Governo analisa falhas na transmissão de alertas do grupo MAL a Montenegro
O executivo português comprometeu-se a rever os circuitos de comunicação entre as forças de segurança e os responsáveis políticos, após Luís Montenegro ter afirmado que apenas soube pelos meios de comunicação de planos de agressão do grupo neonazi Movimento Armilar Lusitano (MAL) dirigidos à sua casa e familiares.
A titular da pasta da Justiça, Rita Alarcão Júdice, confirmou ter reunido com representantes do Ministério Público e da Polícia Judiciária para debater o incidente. "Todos aqueles que têm competências nesta área vão fazer uma avaliação para garantir que, no futuro, quando houver necessidade de alertar, os avisos cheguem aos destinatários", declarou à imprensa, no final de uma cerimónia comemorativa na Assembleia da República.
A governante mostrou-se solidária com a posição do chefe do Governo, sublinhando que "ninguém fica indiferente" face a ameaças envolvendo artefactos explosivos e armamento de guerra. "Temos de fazer uma reflexão. Estamos a fazê-la e podemos sempre melhorar", acrescentou, sem no entanto querer apontar dedos às instituições policiais ou judiciais.
O caso remonta à acusação formal apresentada pelo MP na quinta-feira, onde nove indivíduos — incluindo um oficial da PSP colocado na Polícia Municipal de Lisboa — respondem por crimes de terrorismo.

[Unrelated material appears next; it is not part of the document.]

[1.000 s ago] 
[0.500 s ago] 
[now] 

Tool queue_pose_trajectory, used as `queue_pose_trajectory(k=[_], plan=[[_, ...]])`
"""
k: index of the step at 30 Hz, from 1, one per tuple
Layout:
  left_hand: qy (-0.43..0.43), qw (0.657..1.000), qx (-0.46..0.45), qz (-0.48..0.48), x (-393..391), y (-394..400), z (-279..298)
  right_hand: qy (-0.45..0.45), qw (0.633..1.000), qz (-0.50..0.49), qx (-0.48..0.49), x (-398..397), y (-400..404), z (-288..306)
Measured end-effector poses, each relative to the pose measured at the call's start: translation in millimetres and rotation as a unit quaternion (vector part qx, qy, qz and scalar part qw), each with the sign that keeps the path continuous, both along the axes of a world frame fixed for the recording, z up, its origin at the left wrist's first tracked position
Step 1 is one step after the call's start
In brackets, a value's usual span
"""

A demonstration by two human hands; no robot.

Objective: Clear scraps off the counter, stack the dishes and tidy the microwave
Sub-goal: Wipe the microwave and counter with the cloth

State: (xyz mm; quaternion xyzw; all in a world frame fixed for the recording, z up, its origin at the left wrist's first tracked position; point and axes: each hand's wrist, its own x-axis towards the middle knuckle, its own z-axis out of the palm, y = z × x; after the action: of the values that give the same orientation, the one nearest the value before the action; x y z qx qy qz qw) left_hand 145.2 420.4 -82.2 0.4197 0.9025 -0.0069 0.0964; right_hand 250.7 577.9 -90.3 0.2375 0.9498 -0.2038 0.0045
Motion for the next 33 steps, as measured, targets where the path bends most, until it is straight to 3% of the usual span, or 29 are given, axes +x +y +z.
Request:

A investigação concluiu que o coletivo de extrema-direita preparava atentados contra figuras políticas, formações partidárias, profissionais da comunicação e universitários, tendo chegado a desenhar um plano para atingir a habitação oficial do primeiro-ministro.
Montenegro, questionado sobre o assunto, rejeitou fazer críticas diretas às entidades, preferindo chamar a atenção para "a forma como a informação foi conhecida das pessoas visadas". O líder do executivo defendeu que, perante riscos dessa magnitude, os alvos devem ser contactados diretamente, independentemente do cargo que ocupem.